Why did the boy kill his parents? Because he doesn't understand this joke either

What kind of movies do pirates like? They don't know, Somalia doesn't have much of a film industry.

there are three types of people in this world, those who can't count, and those who can. STFU, you corny loser

what do you call a black man sleeping on a park bench at 2 in the morning? Homeless

What did the paraplegic say when he walked? Nothing, paraplegics can't walk.
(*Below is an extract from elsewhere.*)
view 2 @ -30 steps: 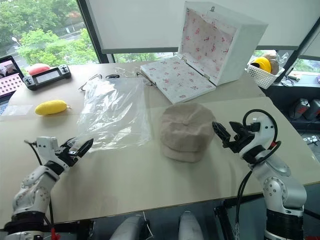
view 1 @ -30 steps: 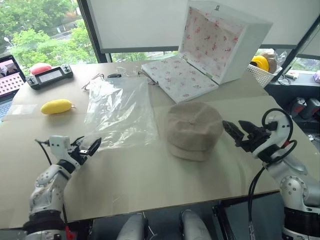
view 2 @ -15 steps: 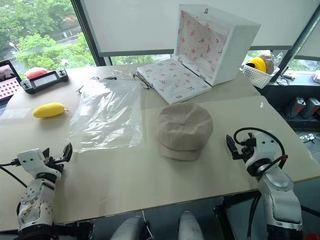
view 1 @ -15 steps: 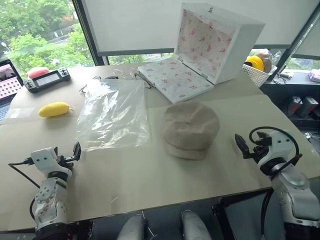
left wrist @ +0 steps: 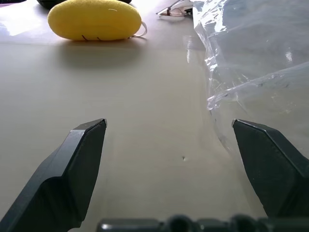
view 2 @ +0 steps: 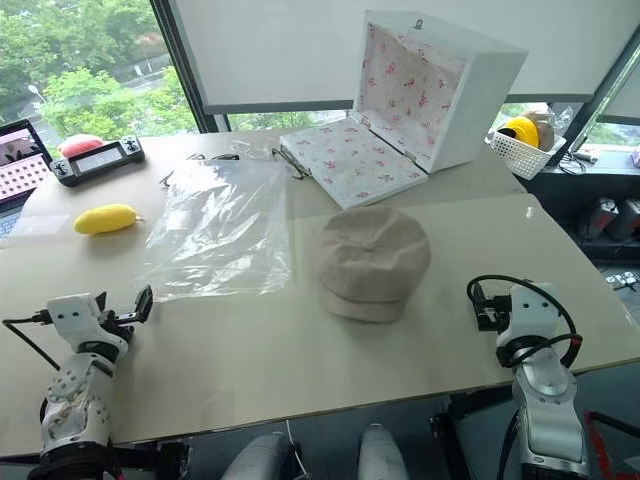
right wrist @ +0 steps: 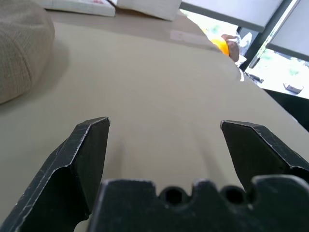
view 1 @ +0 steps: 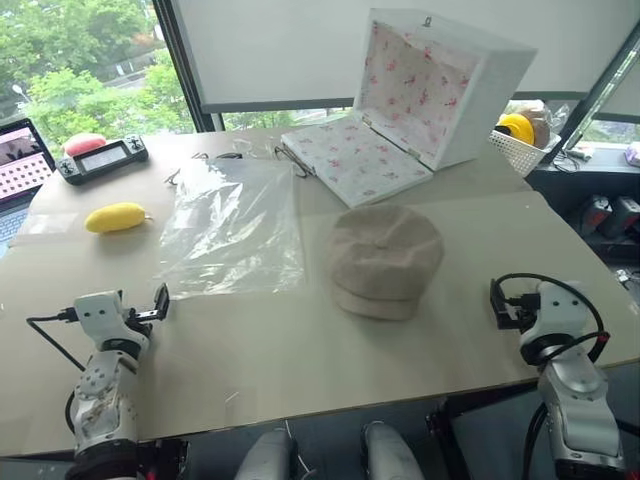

Three men are stranded, mid-ocean, in a small rowboat. They realize quickly that their imminent demise is slowly creeping into the forefront of their consciousnesses. Just as all hope seem to be lost, one man noticed an island covered in luscious foliage about five hundred yards away. A problem reared it's head as it became apparent that an unrelenting riptide was dragging the boat further and further from the shore and, in turn, salvation. It became further apparent that the men would have to abandon their rickety rowboat and swim the rest of the way. The first man bravely jumps into the vast uncertainty of the ocean and attempts to swim to shore. He is met by a large shark that promptly severs his arm from his body. A bloody mess, he manages to touch down on the sandy beach. The second man, more reluctantly, also jumps in. He balanced his chances: "100% death in the boat vs. uncertainty in the ocean." Like the first man, the second man meets the shark's vicious bite. His leg is severed and he too drags himself, bloody, to the warm embrace of sand and freedom. The third man, sure that he would be bitten also, jumps into the ocean and swims to shore. Alas! The third man arrived on the island unscathed and completely fine. Perplexed, the first two men asked the third why the shark did not attack him. The third man simply smiled and replied..."what do you expect me for, a typewriter?"

why didn't the donkey go to the party? Because, unfortunately he did not have the required linguistic skills to communicate with the person inviting. This is obviously dependent on whether the person who invited him was a human, if it was another donkey then perhaps this would of happened. However, this is also very unlikely as donkeys do not have parties or really communicate

What did Batman say to Robin before he got in the Batmobile? Get in the Batmobile.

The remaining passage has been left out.